Una strategia efficace che sta imponendo un certo attrito, con una quarantina di caduti e oltre 300 feriti tra le fila dell’Esercito Israeliano. In taluni casi, le forze israeliane sono state costrette a “interrarsi” creando con il Genio apprestamenti difensivi e punti di fuoco per proteggersi dal tiro dei mortai e dei missili controcarro dei miliziani. In pratica, le IDF sono ancora impegnate a consolidarsi nei “vuoti” e nelle cinture non urbane e si limitano ad una serie di azioni nelle periferie, agendo in maniera molto lenta e metodica per preservare il più possibile le forze. Chiaramente stiamo parlando delle operazioni convenzionali, poiché forze speciali, commandos e Shin Bet agiscono sin dall'inizio dell’Operazione SPADE DI FERRO nella profondità delle aree urbane con raid mirati: si cercano gli ostaggi, si guidano gli attacchi aerei e si eliminano i caporioni di Hamas e Jihad Islamica.

Se l’offensiva terrestre a Gaza procede lentamente e il secondo fronte con il Libano per ora mantiene i crismi di conflitto a bassa intensità, il terzo fronte in Cisgiordania è sempre più caldo. Qui tutti i giorni si combattono battaglie tra miliziani palestinesi e Polizia ed Esercito israeliani: l’epicentro è il “triangolo” Jenin, tradizionale roccaforte della militanza palestinese, Tulkarem, assediata da 3 giorni, Nablus, ma le violenze stanno interessando la gran parte delle città della Cisgiordania. Violenze che sono di un'entità tale da costringere gli Israeliani a impiegare su larga scala l’Esercito e a ricorrere a strike aerei e con droni, e pure all’artiglieria e alle loitering munitions: secondo fonti del Ministero della Sanità palestinese, dal 7 ottobre in Cisgiordania sono state uccise 163 persone. La “resistenza” palestinese è affidata solo in parte alle diramazioni locali di Jihad Islamica e Hamas mentre il grosso “grava” su sigle e gruppi spontanei proliferati a partire dal 2021 in barba ad un controllo del territorio che Al Fatah, con il suo braccio armato delle Brigate Martiri di Al Aqsa, e l’ANP non esercitano sostanzialmente più. Ecco, dunque, le giovani generazioni arrabbiate e senza prospettive che hanno dato vita a nuove realtà come la Tana dei Leoni, la Brigata Jenin e la Brigata Balata. Una galassia “spontaneista” che però nell’ultimo anno ha visto aumentare il proprio consenso e infoltirei propri ranghi, drenando importanti risorse agli Israeliani.

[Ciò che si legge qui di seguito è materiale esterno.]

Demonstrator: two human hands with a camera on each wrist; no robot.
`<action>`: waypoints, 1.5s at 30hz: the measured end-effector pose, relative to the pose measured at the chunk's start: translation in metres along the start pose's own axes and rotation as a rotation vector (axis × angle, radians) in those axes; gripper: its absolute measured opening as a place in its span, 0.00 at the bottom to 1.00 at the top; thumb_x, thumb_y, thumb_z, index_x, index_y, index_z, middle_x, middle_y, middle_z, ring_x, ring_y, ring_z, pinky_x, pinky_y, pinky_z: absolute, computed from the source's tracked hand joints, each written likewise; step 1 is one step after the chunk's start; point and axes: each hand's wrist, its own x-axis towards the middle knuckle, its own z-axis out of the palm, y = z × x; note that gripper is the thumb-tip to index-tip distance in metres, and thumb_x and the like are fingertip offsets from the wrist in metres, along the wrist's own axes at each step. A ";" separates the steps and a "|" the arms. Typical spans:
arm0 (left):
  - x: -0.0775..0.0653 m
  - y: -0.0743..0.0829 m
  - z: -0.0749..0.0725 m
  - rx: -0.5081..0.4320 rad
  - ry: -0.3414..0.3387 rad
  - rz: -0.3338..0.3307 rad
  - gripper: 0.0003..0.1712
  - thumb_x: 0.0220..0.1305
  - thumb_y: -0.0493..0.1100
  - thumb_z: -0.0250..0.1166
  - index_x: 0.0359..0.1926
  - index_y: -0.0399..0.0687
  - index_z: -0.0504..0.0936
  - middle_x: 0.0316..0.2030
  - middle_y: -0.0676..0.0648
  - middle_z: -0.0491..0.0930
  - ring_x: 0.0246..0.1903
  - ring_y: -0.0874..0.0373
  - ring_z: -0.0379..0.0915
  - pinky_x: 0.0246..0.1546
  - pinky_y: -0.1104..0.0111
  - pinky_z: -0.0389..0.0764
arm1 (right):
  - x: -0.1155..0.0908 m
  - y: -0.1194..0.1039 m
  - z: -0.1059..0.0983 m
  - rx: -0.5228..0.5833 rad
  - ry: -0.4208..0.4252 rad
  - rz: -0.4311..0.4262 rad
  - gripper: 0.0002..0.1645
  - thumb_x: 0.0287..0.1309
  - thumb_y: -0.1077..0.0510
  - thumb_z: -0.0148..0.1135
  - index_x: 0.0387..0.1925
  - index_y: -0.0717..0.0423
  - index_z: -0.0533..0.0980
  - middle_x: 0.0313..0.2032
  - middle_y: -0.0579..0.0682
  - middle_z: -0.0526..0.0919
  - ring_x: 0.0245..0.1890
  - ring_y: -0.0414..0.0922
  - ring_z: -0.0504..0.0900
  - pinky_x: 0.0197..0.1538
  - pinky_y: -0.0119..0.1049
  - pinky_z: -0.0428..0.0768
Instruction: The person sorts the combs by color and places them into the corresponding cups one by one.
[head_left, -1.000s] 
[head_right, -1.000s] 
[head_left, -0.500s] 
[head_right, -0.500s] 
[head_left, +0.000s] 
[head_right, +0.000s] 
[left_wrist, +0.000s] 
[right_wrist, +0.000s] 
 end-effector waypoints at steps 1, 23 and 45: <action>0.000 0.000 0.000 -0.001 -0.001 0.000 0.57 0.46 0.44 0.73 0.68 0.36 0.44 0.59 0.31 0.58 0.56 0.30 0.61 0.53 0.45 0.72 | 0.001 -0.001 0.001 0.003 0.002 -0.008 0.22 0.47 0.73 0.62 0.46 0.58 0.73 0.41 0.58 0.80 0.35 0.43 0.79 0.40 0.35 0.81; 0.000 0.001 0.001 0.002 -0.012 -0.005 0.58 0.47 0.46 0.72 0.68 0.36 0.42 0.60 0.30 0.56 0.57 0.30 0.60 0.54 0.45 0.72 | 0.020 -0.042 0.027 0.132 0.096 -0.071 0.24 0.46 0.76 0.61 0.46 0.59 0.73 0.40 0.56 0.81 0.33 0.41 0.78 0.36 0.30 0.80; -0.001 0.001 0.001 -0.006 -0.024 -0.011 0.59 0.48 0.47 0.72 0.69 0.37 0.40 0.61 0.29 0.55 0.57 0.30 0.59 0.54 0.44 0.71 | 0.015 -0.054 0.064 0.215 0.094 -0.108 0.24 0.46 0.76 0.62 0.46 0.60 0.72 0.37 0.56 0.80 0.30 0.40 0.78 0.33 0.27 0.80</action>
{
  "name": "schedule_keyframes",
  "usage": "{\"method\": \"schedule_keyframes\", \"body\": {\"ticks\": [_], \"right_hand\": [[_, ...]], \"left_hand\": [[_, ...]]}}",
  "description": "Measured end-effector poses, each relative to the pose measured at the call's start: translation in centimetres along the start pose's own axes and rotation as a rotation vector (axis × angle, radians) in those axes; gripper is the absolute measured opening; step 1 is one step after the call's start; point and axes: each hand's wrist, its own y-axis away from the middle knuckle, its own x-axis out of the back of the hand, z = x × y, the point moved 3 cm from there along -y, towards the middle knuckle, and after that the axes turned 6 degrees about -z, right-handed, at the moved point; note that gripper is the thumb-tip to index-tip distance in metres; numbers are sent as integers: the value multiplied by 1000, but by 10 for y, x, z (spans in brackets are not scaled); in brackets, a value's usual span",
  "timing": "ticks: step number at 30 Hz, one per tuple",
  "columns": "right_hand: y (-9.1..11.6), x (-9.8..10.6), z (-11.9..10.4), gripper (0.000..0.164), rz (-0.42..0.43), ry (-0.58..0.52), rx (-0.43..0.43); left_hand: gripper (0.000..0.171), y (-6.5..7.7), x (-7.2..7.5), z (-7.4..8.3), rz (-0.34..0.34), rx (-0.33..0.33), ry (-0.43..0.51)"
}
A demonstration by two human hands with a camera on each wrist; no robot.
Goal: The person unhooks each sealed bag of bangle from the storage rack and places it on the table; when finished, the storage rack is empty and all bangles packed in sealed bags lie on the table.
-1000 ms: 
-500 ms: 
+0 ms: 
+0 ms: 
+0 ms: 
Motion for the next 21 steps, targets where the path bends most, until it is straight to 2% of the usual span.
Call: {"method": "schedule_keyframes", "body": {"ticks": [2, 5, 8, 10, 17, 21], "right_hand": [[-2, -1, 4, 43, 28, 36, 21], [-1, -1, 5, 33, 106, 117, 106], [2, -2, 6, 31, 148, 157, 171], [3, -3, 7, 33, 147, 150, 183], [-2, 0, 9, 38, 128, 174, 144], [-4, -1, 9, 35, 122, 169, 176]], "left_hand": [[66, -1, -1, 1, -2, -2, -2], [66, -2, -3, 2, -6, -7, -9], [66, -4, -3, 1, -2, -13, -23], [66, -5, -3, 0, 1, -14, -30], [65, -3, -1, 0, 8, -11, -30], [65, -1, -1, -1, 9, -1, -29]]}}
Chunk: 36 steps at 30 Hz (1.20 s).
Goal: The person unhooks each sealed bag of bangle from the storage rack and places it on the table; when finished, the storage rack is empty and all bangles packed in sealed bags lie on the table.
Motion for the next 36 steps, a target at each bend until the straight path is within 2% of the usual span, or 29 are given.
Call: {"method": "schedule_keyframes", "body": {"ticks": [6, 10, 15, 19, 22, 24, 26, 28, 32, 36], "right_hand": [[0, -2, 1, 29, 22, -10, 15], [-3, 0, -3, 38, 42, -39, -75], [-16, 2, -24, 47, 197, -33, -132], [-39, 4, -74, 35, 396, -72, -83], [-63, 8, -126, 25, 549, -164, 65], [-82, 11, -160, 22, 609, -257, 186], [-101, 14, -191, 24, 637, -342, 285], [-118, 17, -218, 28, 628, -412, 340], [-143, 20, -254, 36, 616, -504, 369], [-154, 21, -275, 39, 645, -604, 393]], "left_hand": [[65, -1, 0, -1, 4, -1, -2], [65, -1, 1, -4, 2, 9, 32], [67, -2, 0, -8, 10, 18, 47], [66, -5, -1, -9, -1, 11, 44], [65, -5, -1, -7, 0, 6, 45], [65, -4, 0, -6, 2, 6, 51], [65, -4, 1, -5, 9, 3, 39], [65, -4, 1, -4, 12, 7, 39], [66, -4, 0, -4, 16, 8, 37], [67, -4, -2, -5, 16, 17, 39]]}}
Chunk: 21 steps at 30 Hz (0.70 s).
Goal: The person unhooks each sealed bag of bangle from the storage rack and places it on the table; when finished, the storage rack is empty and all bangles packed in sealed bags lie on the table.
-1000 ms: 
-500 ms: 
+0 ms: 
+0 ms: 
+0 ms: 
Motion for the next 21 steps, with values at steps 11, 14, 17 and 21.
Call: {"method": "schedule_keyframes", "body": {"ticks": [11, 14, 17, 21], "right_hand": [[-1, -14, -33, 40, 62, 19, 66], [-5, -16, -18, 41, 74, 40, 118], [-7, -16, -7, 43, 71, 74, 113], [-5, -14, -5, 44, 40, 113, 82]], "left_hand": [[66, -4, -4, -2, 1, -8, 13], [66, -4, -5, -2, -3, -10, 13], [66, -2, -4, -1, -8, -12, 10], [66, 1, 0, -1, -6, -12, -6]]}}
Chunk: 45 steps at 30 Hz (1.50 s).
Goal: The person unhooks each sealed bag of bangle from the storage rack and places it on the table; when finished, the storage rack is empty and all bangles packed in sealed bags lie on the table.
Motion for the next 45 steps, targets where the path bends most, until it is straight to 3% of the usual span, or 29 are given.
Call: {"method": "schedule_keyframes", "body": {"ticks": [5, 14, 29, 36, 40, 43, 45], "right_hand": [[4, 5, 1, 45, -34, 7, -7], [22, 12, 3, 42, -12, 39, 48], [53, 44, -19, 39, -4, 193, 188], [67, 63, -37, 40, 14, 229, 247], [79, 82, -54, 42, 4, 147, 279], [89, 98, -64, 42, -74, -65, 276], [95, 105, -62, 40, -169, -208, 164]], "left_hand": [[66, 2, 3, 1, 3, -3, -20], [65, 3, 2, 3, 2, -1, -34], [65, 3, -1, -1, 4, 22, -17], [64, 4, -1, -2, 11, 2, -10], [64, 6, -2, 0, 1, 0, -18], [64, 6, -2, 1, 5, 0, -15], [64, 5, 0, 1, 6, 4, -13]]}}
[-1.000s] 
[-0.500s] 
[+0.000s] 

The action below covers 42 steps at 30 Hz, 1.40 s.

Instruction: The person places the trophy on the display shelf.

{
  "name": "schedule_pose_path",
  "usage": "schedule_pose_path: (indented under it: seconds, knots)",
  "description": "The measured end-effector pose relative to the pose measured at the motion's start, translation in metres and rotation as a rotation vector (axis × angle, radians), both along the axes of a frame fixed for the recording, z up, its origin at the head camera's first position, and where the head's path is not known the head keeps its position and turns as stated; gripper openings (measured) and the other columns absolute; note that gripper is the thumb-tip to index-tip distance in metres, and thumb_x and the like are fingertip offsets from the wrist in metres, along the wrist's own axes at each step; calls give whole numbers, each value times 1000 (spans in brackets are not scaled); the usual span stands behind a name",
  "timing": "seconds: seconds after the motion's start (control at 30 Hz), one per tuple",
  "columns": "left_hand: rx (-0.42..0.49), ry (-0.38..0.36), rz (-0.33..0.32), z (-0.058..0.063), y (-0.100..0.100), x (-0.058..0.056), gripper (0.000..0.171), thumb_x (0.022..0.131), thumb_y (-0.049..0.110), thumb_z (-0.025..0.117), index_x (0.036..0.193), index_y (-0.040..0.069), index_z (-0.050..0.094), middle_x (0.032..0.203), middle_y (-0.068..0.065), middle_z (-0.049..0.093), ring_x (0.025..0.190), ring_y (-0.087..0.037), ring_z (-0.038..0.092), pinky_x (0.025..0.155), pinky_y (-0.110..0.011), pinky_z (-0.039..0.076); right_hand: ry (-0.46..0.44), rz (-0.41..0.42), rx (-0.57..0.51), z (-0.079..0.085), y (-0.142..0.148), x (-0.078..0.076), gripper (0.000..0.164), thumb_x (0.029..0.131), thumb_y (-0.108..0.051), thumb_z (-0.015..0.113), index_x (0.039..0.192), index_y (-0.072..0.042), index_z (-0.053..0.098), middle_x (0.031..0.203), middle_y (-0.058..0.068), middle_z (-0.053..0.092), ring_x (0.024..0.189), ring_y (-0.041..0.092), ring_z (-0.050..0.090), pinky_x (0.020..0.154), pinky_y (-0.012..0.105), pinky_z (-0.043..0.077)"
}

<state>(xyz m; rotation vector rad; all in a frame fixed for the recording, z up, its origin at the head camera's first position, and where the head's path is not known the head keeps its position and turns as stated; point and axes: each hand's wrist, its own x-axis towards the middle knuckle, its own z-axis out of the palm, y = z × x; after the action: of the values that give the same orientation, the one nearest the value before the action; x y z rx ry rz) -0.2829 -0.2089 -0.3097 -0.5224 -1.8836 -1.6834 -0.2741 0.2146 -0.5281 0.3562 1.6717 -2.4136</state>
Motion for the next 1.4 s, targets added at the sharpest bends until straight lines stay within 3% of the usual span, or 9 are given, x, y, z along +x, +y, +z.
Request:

In definitiva, ciò che si sta profilando davanti ad Israele è uno scenario con un triplice fronte: la guerra totale a Gaza, il conflitto strisciante a bassa intensità a nord con Hezbollah (quest’ultimo dissuaso dal giocare la carta dell’escalation per via del massiccio dispiegamento americano nell’area...) e la guerra di guerriglia in Cisgiordania. Uno scenario molto costoso e che potrebbe richiedere molto tempo prima di un riassestamento. E le 2 variabili sono intimamente collegate: mantenere a lungo oltre 300.000 riservisti mobilitati, togliendoli alle normali attività economiche, costa molto, così come costa molto il consumo di munizionamento, e il consumo e l’usura dei mezzi, e pure il supporto delle unità impegnate in combattimento. Insomma, ad un certo punto per Israele potrebbe diventare insostenibile proseguire con un impegno militare così gravoso, considerando che l’alleato americano deve continuare anche a supportare l’Ucraina e a non abbassare l’attenzione in Asia-Pacifico, per evitare spiacevoli sorprese, senza dimenticare la profonda spaccatura nel Partito Repubblicano e l'enorme questione del debt ceiling.